If it finds a match, the computer sounds an alarm to let the officer know, and further action will be taken.

Similar units are already in operation in State Police cruisers and in patrol cars for Plattsburgh City Police, the Essex County Sheriff's Department and the Lake Placid Police Department.


Another feature allows officers to input a license-plate number in an emergency, such as an Amber Alert child-abduction report, said Lake Placid Police Department Chief Scott Monroe.

His agency has used its camera for about a year and has had success getting unlicensed drivers and people with unregistered vehicles to correct their deficiencies.

Monroe said the camera can read plates from other states besides New York.

Each officer must verify the information from a hit to make sure it hasn't been corrected since the computer download was made.

"The screen talks to you," he said, so the police are not distracted while driving, and the program window is minimized while the camera scans plates.

"It beeps so you know a car is read, but if there is a suspended registration, it pings and dings, and a window opens, and it shows a copy of the image it took of the plate," the chief said.

"If the camera gets confused and it can't tell if what it sees is an 8 or a B, it gives both scenarios and all possible combinations.

"It has a 95-percent (accuracy) rating, so it picks out cars very well," Monroe said.


Quarterly reports are made to the Department of Criminal Justice Services to track the operations.

According to Sgt. Carol Hayes, who is in charge of the license-plate reader program in Lake Placid, the first five days it was operational, the camera read 13,000 plates.

It resulted in 18 hits and 17 tickets being issued for aggravated unlicensed operation of a motor vehicle.

There was also a hit on a set of stolen license plates, which netted the person a misdemeanor ticket for possession of stolen property, she said.

From July to September 2007, about 184,000 plates were read, resulting in 32 tickets for a suspended or revoked registration.

From October to December, another 64,000 plates were viewed by the camera, with 95 hits and 14 summons issued.


Hayes said a lot of the hits that didn't result in tickets were for insurance lapses due to drivers changing insurance carriers without notifying the company.

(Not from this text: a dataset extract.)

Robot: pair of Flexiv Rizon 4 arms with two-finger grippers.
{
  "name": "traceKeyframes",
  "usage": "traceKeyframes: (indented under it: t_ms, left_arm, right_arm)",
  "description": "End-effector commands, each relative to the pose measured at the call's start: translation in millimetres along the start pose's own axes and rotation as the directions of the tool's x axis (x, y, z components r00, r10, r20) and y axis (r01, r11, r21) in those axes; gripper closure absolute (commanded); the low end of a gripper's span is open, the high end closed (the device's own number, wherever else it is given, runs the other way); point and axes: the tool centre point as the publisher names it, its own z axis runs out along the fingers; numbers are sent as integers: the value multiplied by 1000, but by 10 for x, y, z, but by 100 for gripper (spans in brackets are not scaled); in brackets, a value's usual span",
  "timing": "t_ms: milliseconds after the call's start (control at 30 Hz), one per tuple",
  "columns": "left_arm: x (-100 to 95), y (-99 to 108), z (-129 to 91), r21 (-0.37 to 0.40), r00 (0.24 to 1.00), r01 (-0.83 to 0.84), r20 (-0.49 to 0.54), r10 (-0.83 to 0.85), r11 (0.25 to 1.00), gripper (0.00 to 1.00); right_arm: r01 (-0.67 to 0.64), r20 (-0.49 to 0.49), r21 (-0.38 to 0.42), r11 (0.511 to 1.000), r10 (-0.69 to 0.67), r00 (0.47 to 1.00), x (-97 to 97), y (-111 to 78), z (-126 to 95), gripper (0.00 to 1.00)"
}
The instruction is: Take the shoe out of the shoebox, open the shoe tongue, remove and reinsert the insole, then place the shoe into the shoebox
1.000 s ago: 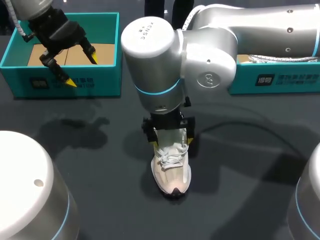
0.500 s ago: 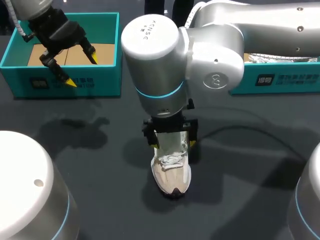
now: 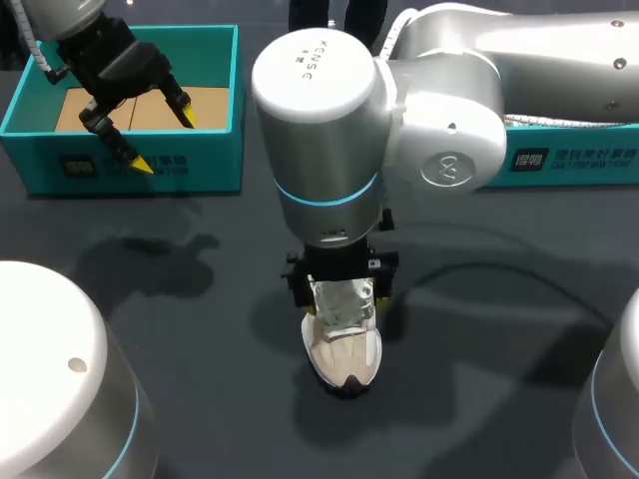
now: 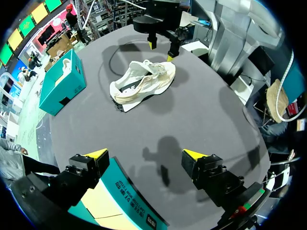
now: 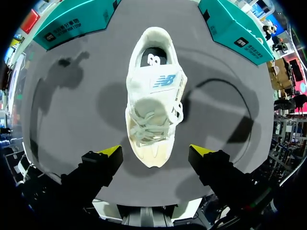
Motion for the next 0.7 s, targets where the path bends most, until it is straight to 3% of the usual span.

The insurance companies report the drivers as uninsured, and the record remains that way until the person's new insurance coverage is verified by an officer.

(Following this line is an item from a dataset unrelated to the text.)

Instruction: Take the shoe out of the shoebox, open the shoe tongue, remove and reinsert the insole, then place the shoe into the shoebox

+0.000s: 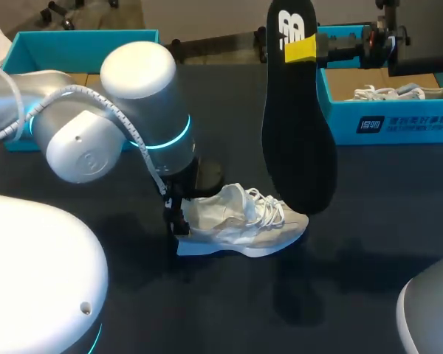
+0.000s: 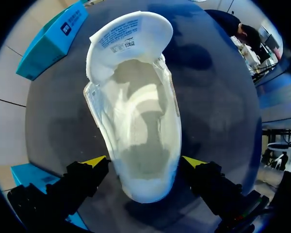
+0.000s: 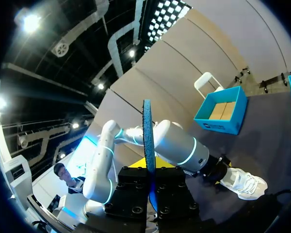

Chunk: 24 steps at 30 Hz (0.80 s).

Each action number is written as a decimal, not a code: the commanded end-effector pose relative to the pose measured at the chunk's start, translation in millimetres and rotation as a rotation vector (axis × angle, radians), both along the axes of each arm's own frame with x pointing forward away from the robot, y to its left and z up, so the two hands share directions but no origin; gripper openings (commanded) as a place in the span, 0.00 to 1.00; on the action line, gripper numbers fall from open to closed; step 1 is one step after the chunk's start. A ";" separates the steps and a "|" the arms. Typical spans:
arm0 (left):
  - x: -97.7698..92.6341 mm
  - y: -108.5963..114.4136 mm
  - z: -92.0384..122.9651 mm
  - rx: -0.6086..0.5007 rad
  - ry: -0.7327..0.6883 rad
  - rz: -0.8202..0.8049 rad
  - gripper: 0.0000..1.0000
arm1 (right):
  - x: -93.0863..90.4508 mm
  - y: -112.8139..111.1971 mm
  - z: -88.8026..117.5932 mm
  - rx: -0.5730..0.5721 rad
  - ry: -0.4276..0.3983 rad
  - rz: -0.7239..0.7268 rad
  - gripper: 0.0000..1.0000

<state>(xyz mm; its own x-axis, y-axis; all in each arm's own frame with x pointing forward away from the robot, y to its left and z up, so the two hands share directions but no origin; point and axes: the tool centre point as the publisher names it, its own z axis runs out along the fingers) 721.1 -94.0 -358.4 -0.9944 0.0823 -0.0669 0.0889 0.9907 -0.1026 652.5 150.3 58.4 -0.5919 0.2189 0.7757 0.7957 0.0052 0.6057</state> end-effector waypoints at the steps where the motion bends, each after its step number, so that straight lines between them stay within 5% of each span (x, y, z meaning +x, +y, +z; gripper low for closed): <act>1: -0.5 2.7 -0.2 -0.008 0.002 0.005 1.00 | 1.7 3.3 0.1 -0.002 0.003 -0.001 0.00; 17: -4.4 1.2 22.7 -0.080 0.010 0.010 1.00 | 1.7 3.3 0.1 -0.002 0.003 -0.001 0.00; 24: 14.4 -15.2 28.0 -0.096 -0.003 0.012 1.00 | 1.7 3.3 0.1 -0.002 0.003 -0.001 0.00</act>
<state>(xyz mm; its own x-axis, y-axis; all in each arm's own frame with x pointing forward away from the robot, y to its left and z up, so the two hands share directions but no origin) 729.2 -104.6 -329.8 -0.9944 0.0626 -0.0847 0.0785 0.9765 -0.2008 652.5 150.3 58.4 -0.5919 0.2189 0.7757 0.7957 0.0052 0.6057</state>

The quarterly report for January to March 2008 shows that 48,000 plates were read, 63 hits were made and nine misdemeanor tickets were issued.

"Snow plays a part," Hayes said, in the camera making a false hit because its view may be blocked by snow buildup.

Another instance of higher-hits-than-usual ticket results could be parked vehicles in violation.

"We don't sit on parked vehicles and wait," she said. "If the driver takes it out on the road and we get a hit, we will, but we don't sit on parked vehicles."


Hayes said investment in the camera system has been worth it to the safety and welfare of the community.

"With a suspended driver or registration, it is worth it to get them off the road. God forbid, no one wants to have an accident; but (especially) no one wants to have an accident with someone with no insurance."

A grant from the New York State Association of Chiefs of Police will pay for a majority of the $23,000 unit Malone wants to buy and the software to operate it.

"The only thing we'd have to buy is the heavy-duty laptop that goes with it and pay $800 for maintenance after the third year," said Chief Stone.